Further, in the step 2), in the process of evolutionary computation, computing a fixness function value of a Pareto optimal solution set on a PF curve by using a density estimation method for reference, thereby determining a specific optimization index of each Pareto solution;
for any one solution x in MOP problemiTwo indicators are defined for the solution: i.e. irankAnd idistance,irankIndicating the dominance level of the solution, irankSmaller means higher dominance level, better corresponding solution; i.e. idistanceIndicating the crowding distance of this point, idistanceThe larger the coverage of the current point is, the closer the corresponding solution is to the optimal solution; for two solution vectors with different rank values, a solution with a lower rank value is selected as an optimal solution, and if the rank values of the two solutions are the same, the solution with the larger distance value is considered to be more suitable to be the optimal solution.
Still further, the evolution method further comprises the following steps:
3) incremental training method
CNNs with similar structures often have similar interlayer weights, because the extraction modes of the CNNs to the image features are similar, in the training process of filial generations, the trained interlayer weights of the CNN of the parent generation are used as the initial weight values of the CNN of the filial generations, and the CNN of the filial generations is trained on the basis of the weight parameters of the parent generation.
The invention has the beneficial effects that: aiming at the problems of high time complexity, single evaluation index of a CNN model and the like of the conventional evolutionary CNN structure algorithm, a fast evolutionary algorithm (GNP _ FEL) for optimizing the CNN structure is provided. The algorithm uses an evolutionary algorithm based on GNP to effectively construct a nonlinear CNN network structure, and varies various hyper-parameters of the CNN structure to find an optimal CNN hyper-parameter combination; in the evolution process, the algorithm designs a multi-target network structure evaluation method, which can effectively simplify the network structure and realize better classification effect of the network structure; finally, the algorithm also provides an incremental training concept, and the training of the child CNN structure is carried out on the basis of the previous generation CNN structure.
Drawings
Fig. 1 is a flow diagram of a fast evolutionary method (GNP _ FEL) to optimize a deep convolutional neural network structure.
Fig. 2 is a schematic diagram of a population initialization process.
FIG. 3 is a schematic diagram of a chromosome crossing process.
FIG. 4 is a schematic diagram of a chromosome mutation process.
Fig. 5 is a schematic diagram of a PF curve and a target vector.
FIG. 6 is epochiWith deltaiThe change curve of (2).
Detailed Description
The invention is further described below with reference to the accompanying drawings.
Referring to fig. 1 to 6, a fast evolution method for optimizing a deep convolutional neural network structure, the evolution method comprising the steps of:
1) CNN optimization method based on GNP
The first gene network codes (GNPs) were proposed by k.
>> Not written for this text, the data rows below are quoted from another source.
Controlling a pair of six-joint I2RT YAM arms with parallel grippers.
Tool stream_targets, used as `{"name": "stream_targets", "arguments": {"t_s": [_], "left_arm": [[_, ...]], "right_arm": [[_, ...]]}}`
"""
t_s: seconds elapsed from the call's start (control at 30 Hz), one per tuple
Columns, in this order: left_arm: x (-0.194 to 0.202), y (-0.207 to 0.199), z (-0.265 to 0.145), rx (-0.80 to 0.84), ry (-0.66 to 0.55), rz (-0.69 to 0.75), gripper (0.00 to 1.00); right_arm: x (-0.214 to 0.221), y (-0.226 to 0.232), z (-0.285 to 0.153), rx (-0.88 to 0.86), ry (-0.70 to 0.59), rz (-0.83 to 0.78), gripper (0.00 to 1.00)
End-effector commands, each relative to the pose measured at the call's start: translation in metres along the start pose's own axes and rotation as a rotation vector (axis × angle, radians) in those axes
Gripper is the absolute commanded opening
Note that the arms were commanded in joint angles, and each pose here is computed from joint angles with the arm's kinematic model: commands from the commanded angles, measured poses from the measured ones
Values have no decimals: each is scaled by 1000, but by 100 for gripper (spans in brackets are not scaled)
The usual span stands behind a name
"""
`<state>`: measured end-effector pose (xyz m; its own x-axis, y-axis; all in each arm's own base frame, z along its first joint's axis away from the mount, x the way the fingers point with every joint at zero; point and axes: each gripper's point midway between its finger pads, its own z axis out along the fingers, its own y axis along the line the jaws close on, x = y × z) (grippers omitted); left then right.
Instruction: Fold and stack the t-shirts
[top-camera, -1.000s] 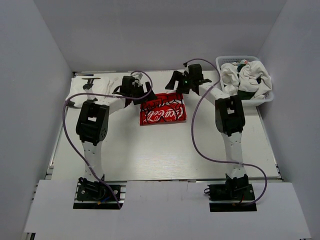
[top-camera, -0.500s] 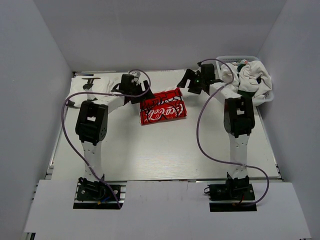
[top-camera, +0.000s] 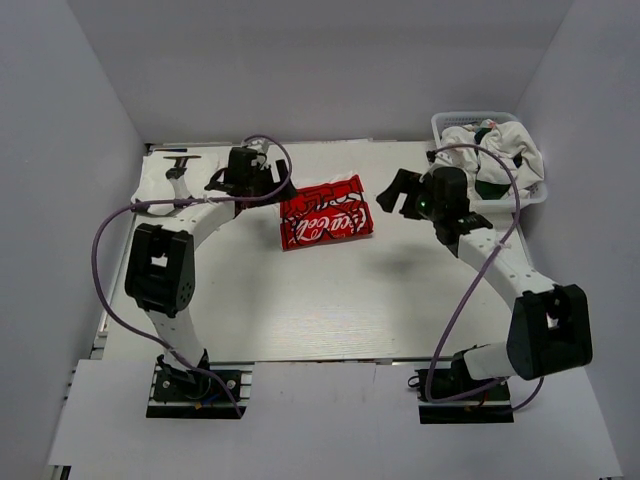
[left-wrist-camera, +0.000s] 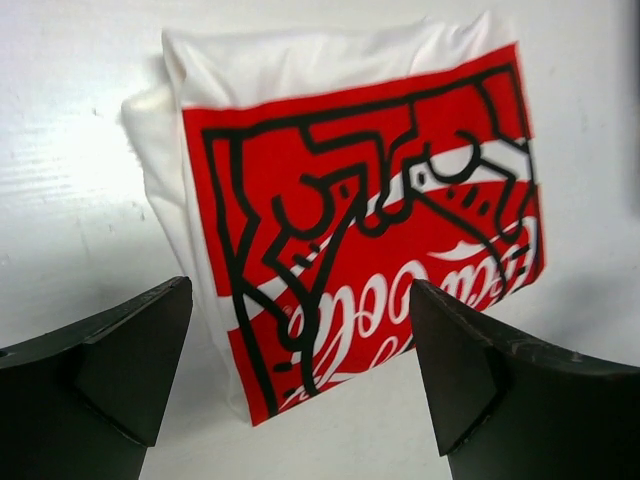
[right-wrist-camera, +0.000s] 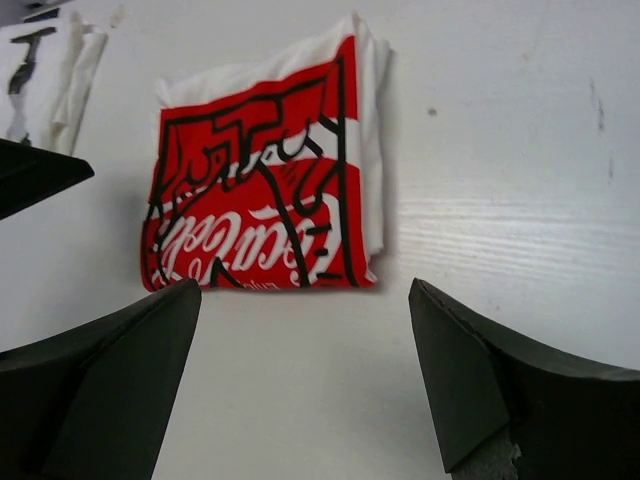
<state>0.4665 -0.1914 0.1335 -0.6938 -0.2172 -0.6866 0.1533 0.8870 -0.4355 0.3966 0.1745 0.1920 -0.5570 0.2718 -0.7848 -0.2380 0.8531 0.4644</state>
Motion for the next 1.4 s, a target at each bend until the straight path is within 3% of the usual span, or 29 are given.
{"name": "stream_targets", "arguments": {"t_s": [0.0,0.33,0.47,0.53,0.57,0.63,0.67,0.7,0.8,0.93,1.03,1.17,1.37], "left_arm": [[27,13,5,-37,81,29,99],[89,38,53,-152,296,22,91],[103,33,66,-147,343,53,79],[116,23,66,-137,381,83,68],[116,20,66,-141,380,103,51],[121,24,67,-178,386,120,37],[120,25,67,-188,382,122,13],[112,26,69,-205,358,129,0],[90,29,69,-257,306,154,0],[42,36,56,-351,221,311,0],[5,38,32,-391,162,408,0],[-40,39,-7,-400,116,653,0],[-88,65,-71,-546,39,795,0]], "right_arm": [[-1,-13,-21,68,-59,-4,90],[-9,-22,-68,143,-164,-11,90],[-15,-22,-83,149,-223,-13,90],[-16,-25,-86,166,-240,-11,90],[-20,-25,-91,174,-261,-11,90],[-19,-29,-92,192,-268,-10,90],[-20,-31,-92,198,-276,-7,90],[-21,-31,-94,203,-283,-9,90],[-21,-34,-96,213,-299,-14,90],[-23,-43,-96,255,-320,-23,90],[-21,-51,-95,292,-319,-25,90],[-18,-55,-91,303,-312,-31,90],[-15,-55,-83,296,-288,-38,90]]}}
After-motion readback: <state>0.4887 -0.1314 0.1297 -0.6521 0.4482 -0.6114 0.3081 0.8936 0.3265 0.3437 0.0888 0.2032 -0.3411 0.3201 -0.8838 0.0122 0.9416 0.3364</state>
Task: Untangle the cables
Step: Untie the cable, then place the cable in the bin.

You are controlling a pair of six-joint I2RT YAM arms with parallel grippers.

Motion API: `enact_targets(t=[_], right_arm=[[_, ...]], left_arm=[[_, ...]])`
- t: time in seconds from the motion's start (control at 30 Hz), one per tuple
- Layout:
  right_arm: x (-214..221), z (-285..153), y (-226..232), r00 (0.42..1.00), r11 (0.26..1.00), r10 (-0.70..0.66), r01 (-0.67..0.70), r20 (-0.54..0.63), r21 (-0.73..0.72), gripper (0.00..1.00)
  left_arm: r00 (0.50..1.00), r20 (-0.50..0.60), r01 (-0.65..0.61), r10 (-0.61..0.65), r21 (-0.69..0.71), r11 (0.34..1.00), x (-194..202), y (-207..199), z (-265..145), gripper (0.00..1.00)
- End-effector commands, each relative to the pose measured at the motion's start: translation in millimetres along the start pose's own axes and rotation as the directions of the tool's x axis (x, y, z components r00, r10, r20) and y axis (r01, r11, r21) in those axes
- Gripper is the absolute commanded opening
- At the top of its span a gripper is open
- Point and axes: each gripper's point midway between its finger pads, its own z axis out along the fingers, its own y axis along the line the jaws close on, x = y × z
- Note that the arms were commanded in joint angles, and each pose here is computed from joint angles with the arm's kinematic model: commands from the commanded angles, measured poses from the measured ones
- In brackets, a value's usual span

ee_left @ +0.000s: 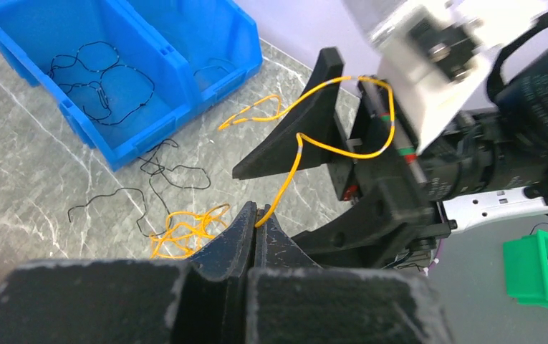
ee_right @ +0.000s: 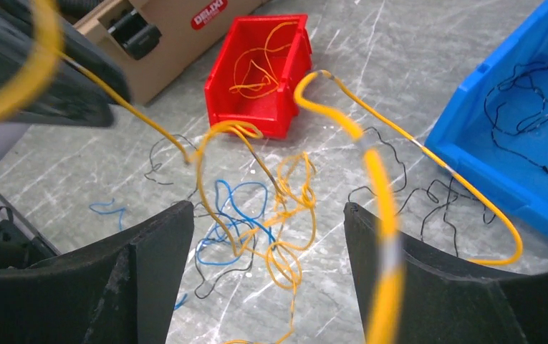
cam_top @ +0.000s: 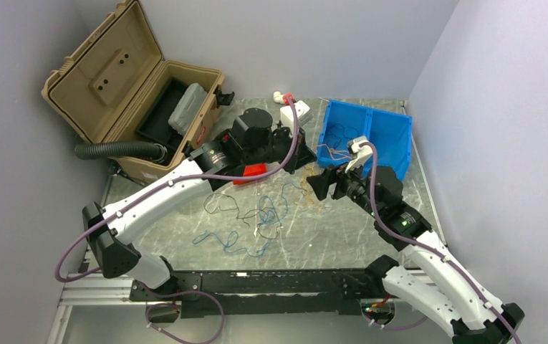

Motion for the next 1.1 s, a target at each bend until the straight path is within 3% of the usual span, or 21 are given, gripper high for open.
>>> enact_targets(t=[0.0, 0.17, 0.37, 0.63, 0.73, 0.93, 1.07], right_arm=[[5, 9, -5, 0.999, 1.0, 0.015, -0.015, 0.034, 0.014, 0.79], [30, 22, -15, 0.998, 0.997, 0.059, -0.059, -0.008, 0.05, 0.77], [78, 43, -36, 0.978, 0.972, 0.188, -0.173, -0.085, 0.162, 0.67], [150, 40, -70, 0.911, 0.871, 0.382, -0.299, -0.157, 0.39, 0.6], [154, 30, -79, 0.901, 0.834, 0.414, -0.318, -0.13, 0.452, 0.51], [136, 8, -87, 0.917, 0.814, 0.395, -0.326, -0.047, 0.481, 0.14], [120, 3, -78, 0.934, 0.853, 0.356, -0.308, -0.037, 0.421, 0.13]], left_arm=[[0.995, 0.097, -0.024, 0.02, 0.042, 0.999, -36, -18, -21, 0.0], [0.993, 0.116, -0.024, 0.019, 0.042, 0.999, -45, -20, -25, 0.0], [0.985, 0.169, -0.023, 0.016, 0.042, 0.999, -61, -23, -31, 0.0], [0.962, 0.272, -0.009, 0.028, -0.072, 0.997, -108, -1, -60, 0.0], [0.945, 0.325, 0.014, 0.025, -0.116, 0.993, -125, 10, -77, 0.0], [0.926, 0.376, 0.087, -0.005, -0.2, 0.976, -129, 38, -100, 0.0], [0.925, 0.381, 0.099, -0.022, -0.183, 0.978, -126, 43, -106, 0.0]])
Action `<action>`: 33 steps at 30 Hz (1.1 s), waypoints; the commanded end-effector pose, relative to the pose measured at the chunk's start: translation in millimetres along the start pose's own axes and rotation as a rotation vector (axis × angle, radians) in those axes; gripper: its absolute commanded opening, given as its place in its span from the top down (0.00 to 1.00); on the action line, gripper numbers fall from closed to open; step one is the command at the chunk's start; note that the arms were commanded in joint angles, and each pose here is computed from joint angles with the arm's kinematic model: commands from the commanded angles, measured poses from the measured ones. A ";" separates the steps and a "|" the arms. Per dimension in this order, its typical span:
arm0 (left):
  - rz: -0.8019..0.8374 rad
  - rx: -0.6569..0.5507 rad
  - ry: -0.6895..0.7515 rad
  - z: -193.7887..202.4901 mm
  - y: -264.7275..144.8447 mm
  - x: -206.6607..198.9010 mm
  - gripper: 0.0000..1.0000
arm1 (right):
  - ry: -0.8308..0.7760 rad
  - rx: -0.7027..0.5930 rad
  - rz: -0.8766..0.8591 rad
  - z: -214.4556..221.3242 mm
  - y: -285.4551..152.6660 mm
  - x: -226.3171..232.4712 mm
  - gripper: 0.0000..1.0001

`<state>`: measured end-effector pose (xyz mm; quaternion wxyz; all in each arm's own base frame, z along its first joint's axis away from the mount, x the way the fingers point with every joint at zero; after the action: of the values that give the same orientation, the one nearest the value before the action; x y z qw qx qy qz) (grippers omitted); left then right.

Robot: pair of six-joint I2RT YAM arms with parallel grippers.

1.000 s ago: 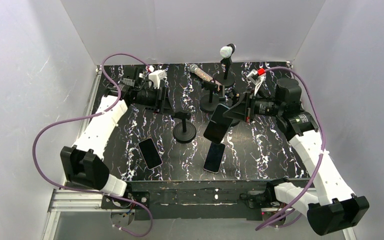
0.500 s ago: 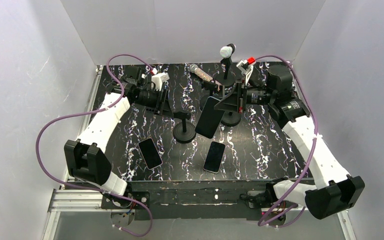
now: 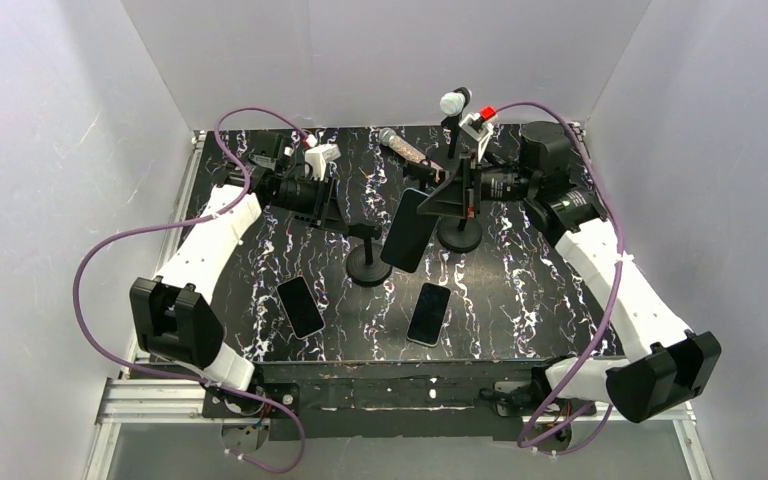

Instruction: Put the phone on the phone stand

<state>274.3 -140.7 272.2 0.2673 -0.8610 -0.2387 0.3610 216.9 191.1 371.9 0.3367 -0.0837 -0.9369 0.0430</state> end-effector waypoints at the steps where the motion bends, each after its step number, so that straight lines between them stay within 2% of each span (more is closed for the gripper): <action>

Unlike GA and GP, GNP uses a network of decision nodes and execution nodes to represent a chromosome, which allows more flexibility in the structural changes of chromosomes, and also allows efficient search of parameter spaces to speed up the convergence rate of genetic algorithms. The method comprises the following steps of using GNP as a basic algorithm of the evolution process, designing corresponding population initialization, crossing and variation strategies for the evolution process, aiming at optimizing a network structure and hyper-parameters of the CNN in the evolution process, and finally obtaining a high-performance CNN classifier, wherein the process comprises the following steps:
1.1) in the initialization of the population, a network structure is used for representing an evolved population by taking the networking idea of the GNP algorithm as reference. A network structure can be expressed as a photon type and a Gentype. In Phenotype, the graphs of different shapes represent different CNN modules, which represent the components of some existing classical network structures, including a common convolution module, a single-layer convolution module, a densenet module, a resnet module, a pooling module, and a full-connection module. The different paths represent different initialization chromosomes, which START from the START node and end at the OUTPUT node, and each chromosome is built by a plurality of different CNN modules. During initialization, the structure of all chromosomes is randomly generated. Genotype shows the specific coding pattern for each chromosome. Taking Chromosome 1 as an example, 1_1,2_1 and the like represent the numbers of modules forming the Chromosome, each number corresponds to a module in the photopype one by one, and the coding mode can effectively store the photopype structure of the Chromosome. Further, we also encode the hyper-parameters in these modules to achieve optimization of these parameters during the evolution process.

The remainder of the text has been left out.